==== DATA ====

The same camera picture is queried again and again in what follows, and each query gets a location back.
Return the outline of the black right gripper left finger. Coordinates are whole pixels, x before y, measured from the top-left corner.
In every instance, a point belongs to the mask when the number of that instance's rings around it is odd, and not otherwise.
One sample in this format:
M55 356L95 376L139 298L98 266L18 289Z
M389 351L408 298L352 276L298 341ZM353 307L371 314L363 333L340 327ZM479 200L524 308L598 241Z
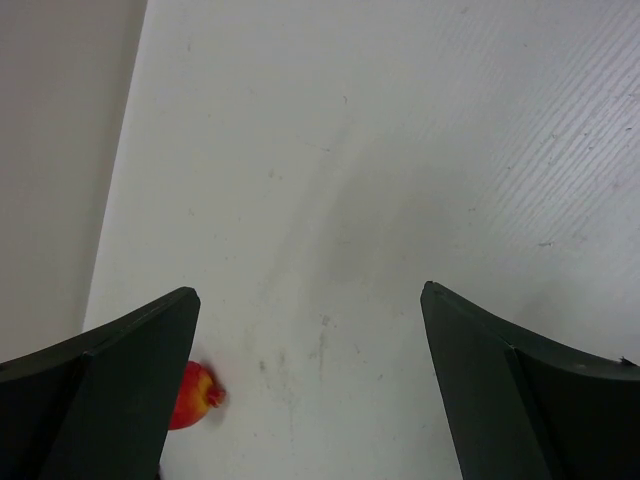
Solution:
M200 305L181 287L2 363L2 478L155 478Z

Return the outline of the red fake pomegranate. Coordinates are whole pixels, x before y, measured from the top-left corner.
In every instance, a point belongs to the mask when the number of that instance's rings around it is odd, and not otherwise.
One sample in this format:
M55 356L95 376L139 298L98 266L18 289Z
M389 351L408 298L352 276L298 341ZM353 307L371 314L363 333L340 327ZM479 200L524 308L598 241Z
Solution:
M188 428L203 419L211 409L221 407L226 390L212 370L188 361L170 419L169 430Z

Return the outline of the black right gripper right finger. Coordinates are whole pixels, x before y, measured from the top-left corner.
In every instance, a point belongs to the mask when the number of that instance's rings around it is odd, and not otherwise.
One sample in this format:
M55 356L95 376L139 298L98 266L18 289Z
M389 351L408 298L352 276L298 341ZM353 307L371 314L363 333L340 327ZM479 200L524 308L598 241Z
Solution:
M639 367L425 284L426 337L465 479L636 479Z

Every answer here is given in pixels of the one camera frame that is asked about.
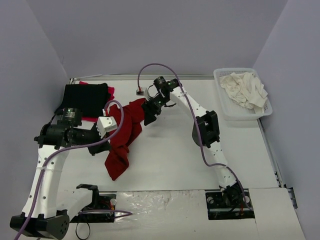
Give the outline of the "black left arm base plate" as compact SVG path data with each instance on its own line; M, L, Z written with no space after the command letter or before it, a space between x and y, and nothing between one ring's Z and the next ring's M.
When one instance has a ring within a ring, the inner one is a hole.
M117 195L115 192L101 193L97 198L96 205L89 205L82 209L87 210L114 210L117 204ZM99 212L87 213L75 216L71 223L113 223L115 221L115 213L113 212Z

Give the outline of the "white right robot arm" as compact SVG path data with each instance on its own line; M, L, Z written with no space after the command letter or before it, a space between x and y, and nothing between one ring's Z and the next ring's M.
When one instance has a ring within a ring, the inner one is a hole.
M200 147L201 155L206 166L214 167L222 192L222 202L229 207L246 199L244 188L228 166L227 159L220 142L218 115L202 107L190 96L178 79L166 81L162 76L153 81L157 94L148 96L142 104L144 125L157 120L162 108L169 102L179 106L192 120L192 139Z

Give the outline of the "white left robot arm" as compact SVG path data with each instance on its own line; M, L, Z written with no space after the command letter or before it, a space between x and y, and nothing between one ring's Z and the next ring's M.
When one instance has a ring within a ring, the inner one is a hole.
M10 227L20 236L61 240L70 222L88 207L97 208L101 197L96 185L80 184L61 203L57 195L65 161L71 150L85 148L94 156L110 150L109 132L118 125L112 116L100 116L91 129L81 129L82 111L63 108L56 123L45 124L39 136L38 160L32 187L21 213L12 216Z

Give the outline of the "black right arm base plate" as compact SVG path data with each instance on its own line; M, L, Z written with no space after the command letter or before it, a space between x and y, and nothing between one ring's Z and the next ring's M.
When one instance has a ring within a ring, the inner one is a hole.
M229 202L219 190L205 191L207 217L210 221L255 219L255 213L248 190L245 198Z

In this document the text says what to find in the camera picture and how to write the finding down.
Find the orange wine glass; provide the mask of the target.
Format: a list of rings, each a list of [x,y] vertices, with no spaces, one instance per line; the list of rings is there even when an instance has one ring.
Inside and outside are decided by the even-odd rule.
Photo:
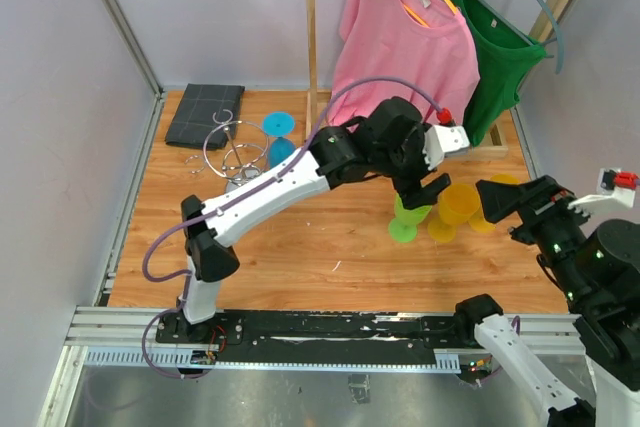
[[[429,221],[427,232],[435,242],[448,243],[455,238],[457,228],[479,210],[480,197],[474,186],[456,183],[439,195],[436,207],[437,212]]]
[[[518,184],[519,179],[510,174],[496,174],[489,178],[492,182],[503,184]],[[487,220],[487,213],[492,213],[497,206],[497,200],[495,197],[490,198],[490,202],[487,205],[481,204],[480,208],[471,216],[468,221],[471,229],[479,234],[488,234],[495,230],[496,225]]]

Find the green wine glass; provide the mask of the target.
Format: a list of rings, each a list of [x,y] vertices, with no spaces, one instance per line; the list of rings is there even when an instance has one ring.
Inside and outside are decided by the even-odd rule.
[[[389,235],[396,242],[413,241],[418,233],[418,225],[426,219],[431,210],[431,205],[406,209],[402,199],[397,195],[394,200],[394,218],[388,224]]]

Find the blue wine glass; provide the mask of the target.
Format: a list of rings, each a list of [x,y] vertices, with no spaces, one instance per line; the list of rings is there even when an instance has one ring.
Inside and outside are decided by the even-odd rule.
[[[262,130],[270,138],[267,152],[269,168],[281,164],[295,151],[295,144],[288,138],[294,128],[295,120],[289,113],[277,111],[264,118]]]

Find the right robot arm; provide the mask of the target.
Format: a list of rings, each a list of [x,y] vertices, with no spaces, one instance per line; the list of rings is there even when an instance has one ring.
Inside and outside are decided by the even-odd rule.
[[[639,177],[603,168],[597,191],[576,197],[550,176],[521,184],[480,180],[487,222],[517,214],[512,240],[538,248],[537,262],[564,294],[590,360],[596,402],[567,388],[520,338],[488,294],[455,307],[453,334],[495,359],[545,426],[636,426],[639,423],[639,226],[609,219],[590,235],[591,217],[634,205]]]

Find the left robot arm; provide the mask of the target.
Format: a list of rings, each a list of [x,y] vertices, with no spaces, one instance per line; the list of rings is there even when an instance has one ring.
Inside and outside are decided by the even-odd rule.
[[[192,278],[181,297],[179,330],[195,343],[212,335],[221,283],[240,265],[233,246],[257,225],[302,200],[370,175],[391,179],[404,208],[431,206],[450,178],[442,174],[430,183],[424,178],[468,146],[463,127],[425,122],[413,104],[393,97],[367,117],[321,128],[308,149],[295,150],[230,193],[206,201],[187,197],[181,213],[191,223],[184,232]]]

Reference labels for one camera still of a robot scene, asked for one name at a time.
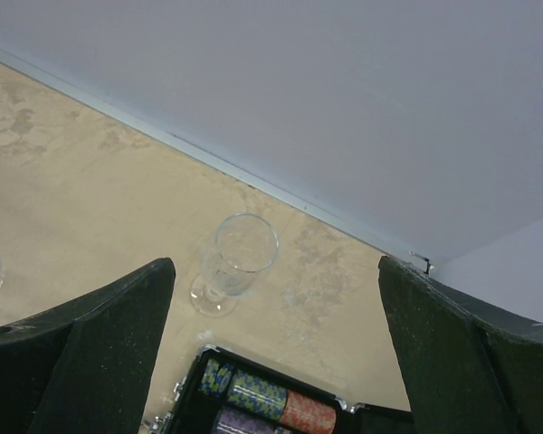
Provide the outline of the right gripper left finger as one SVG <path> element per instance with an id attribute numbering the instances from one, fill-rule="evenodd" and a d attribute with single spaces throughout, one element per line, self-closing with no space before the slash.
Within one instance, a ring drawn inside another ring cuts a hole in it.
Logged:
<path id="1" fill-rule="evenodd" d="M 0 433 L 136 433 L 176 269 L 155 259 L 0 326 Z"/>

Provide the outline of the aluminium rail frame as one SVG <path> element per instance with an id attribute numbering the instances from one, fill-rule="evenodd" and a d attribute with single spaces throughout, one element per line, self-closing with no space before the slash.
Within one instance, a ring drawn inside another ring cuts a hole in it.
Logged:
<path id="1" fill-rule="evenodd" d="M 358 241 L 362 241 L 377 250 L 406 261 L 426 274 L 429 274 L 434 270 L 434 264 L 429 258 L 401 245 L 399 242 L 393 241 L 391 238 L 386 237 L 385 235 L 377 233 L 375 230 L 368 228 L 366 225 L 347 221 L 337 216 L 333 211 L 317 206 L 316 204 L 306 201 L 297 195 L 289 193 L 286 190 L 281 189 L 280 187 L 271 184 L 256 175 L 232 165 L 218 156 L 204 151 L 203 149 L 181 139 L 180 137 L 154 127 L 139 118 L 131 116 L 103 99 L 91 95 L 90 93 L 70 84 L 68 81 L 62 80 L 1 48 L 0 63 L 42 83 L 53 90 L 59 91 L 61 94 L 71 99 L 79 101 L 81 104 L 91 109 L 99 111 L 100 113 L 113 118 L 118 122 L 132 127 L 137 131 L 152 137 L 177 151 L 182 152 L 200 163 L 208 165 L 223 174 L 230 175 L 232 178 L 238 181 L 248 184 L 251 187 L 260 190 L 299 211 L 305 212 L 306 214 L 325 222 L 327 225 L 346 233 Z"/>

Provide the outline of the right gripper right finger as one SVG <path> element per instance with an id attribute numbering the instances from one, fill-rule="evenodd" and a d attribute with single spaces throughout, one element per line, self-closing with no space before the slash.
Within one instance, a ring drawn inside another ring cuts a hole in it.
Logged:
<path id="1" fill-rule="evenodd" d="M 543 323 L 384 256 L 378 286 L 420 433 L 543 433 Z"/>

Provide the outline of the black poker chip case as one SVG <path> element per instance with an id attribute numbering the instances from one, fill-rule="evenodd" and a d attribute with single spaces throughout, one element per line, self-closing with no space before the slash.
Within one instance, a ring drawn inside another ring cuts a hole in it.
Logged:
<path id="1" fill-rule="evenodd" d="M 352 406 L 333 393 L 204 345 L 176 384 L 172 409 L 143 420 L 147 433 L 414 433 L 409 411 Z"/>

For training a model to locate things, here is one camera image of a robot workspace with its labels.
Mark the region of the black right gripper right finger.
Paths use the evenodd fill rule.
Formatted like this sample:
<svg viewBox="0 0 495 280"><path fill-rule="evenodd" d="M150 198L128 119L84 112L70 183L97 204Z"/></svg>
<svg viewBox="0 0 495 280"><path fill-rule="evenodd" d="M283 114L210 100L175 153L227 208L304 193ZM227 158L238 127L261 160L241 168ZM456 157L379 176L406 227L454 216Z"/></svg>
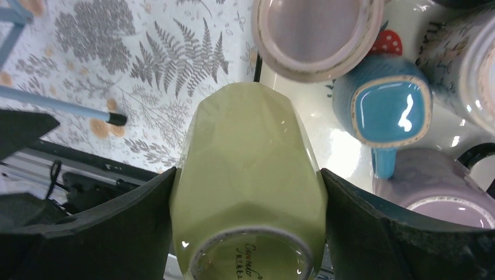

====

■ TASK DESCRIPTION ■
Copy the lines above exactly, starting at the one with "Every answer here" and ending at the one with "left arm base", both included. Leave out any pictures and add nothing else.

■ WRITTEN RESPONSE ■
Every answer here is given in pixels of the one camera frame that is asked about.
Give the outline of the "black left arm base plate" as compact SVG path data with each instance on its own line; M, L, Z written with no space after the command letter or before it, a space between x and y, and nothing between one ring's Z and the next ring's M.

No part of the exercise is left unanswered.